> What to produce
Lines from the line with "Where can the dark green" to the line with "Where can the wooden cutting" in the entries below, and only those, must be output exactly, with both ends included.

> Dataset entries
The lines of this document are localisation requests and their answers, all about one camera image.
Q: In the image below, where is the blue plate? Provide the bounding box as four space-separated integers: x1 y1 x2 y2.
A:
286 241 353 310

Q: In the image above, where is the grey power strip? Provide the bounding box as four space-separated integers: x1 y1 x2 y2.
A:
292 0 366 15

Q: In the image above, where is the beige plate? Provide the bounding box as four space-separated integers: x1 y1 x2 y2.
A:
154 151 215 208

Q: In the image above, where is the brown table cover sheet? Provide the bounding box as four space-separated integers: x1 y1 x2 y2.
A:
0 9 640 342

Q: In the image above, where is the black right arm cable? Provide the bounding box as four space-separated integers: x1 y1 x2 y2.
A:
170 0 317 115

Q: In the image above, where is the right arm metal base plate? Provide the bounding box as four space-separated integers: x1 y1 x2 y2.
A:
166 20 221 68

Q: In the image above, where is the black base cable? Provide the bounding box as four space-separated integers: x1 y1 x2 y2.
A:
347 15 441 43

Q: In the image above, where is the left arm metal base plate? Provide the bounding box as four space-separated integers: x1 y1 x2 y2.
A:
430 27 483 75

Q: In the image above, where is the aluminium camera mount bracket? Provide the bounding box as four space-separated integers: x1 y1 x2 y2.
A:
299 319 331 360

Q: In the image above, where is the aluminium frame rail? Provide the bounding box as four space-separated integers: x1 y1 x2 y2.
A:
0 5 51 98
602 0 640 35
---
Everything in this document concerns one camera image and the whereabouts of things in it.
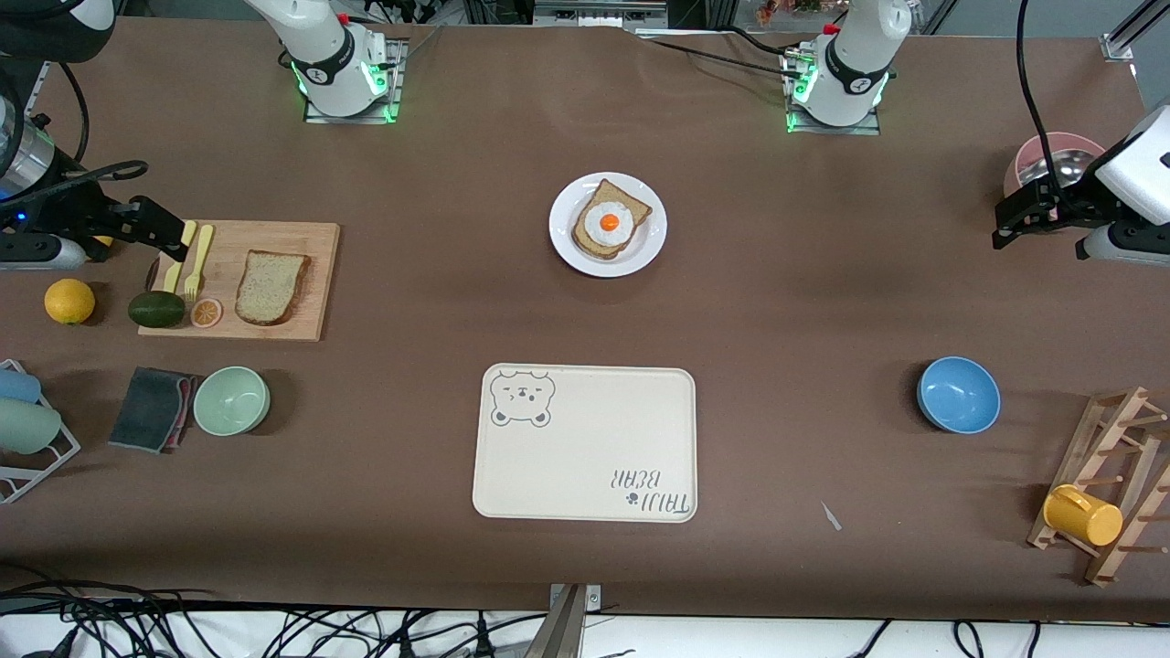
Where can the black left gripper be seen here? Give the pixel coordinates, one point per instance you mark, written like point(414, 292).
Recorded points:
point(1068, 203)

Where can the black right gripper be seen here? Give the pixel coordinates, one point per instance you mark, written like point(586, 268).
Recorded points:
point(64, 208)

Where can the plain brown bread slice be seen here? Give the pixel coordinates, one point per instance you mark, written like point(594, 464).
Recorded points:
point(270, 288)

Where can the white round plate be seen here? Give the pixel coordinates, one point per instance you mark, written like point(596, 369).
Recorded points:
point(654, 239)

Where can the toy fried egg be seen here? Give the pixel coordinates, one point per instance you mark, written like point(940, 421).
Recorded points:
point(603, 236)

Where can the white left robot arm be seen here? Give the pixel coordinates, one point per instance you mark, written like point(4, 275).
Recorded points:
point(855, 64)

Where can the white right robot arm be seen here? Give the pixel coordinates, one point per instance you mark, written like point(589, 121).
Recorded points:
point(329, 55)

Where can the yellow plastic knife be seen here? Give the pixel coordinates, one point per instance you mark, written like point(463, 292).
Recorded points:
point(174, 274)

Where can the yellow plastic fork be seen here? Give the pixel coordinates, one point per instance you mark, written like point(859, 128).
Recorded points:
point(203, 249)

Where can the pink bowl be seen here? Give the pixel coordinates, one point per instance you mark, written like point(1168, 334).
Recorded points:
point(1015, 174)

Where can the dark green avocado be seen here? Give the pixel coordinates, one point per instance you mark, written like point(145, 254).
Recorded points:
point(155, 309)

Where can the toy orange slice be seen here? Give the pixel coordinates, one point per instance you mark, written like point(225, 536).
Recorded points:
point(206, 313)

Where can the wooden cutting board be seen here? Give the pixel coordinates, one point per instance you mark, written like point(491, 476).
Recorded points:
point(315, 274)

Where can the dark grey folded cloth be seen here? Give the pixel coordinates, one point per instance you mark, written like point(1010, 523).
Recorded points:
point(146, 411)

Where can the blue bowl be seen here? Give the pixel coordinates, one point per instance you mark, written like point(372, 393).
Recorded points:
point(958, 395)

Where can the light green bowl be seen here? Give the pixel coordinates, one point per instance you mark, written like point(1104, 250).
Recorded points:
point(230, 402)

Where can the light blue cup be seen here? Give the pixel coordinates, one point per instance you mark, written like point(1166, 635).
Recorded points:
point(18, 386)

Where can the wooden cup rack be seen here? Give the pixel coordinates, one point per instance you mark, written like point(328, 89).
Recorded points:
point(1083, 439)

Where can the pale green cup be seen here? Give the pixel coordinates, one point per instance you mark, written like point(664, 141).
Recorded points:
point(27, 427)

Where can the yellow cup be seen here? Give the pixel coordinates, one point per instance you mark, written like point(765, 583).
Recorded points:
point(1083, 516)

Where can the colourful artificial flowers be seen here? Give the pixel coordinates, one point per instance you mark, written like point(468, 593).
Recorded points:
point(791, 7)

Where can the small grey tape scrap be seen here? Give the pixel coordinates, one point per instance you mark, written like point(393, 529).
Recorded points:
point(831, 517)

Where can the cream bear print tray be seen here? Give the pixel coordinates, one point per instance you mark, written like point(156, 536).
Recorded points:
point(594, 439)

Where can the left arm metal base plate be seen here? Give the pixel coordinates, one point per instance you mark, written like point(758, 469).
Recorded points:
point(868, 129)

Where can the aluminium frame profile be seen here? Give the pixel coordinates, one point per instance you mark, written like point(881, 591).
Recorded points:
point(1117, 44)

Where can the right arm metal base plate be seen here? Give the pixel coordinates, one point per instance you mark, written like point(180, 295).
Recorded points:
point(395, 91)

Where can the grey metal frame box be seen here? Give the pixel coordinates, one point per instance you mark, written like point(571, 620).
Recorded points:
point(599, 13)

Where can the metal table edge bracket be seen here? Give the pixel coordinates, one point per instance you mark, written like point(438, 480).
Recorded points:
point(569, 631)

> Exercise output
Where can the dark green avocado be seen here? Give the pixel coordinates, one point per instance you mark, written like point(145, 254).
Recorded points:
point(155, 309)

Where can the toy orange slice be seen here? Give the pixel coordinates, one point per instance you mark, written like point(225, 536).
Recorded points:
point(206, 313)

Where can the wooden cutting board be seen here? Give the pixel coordinates, one point per instance you mark, written like point(491, 476).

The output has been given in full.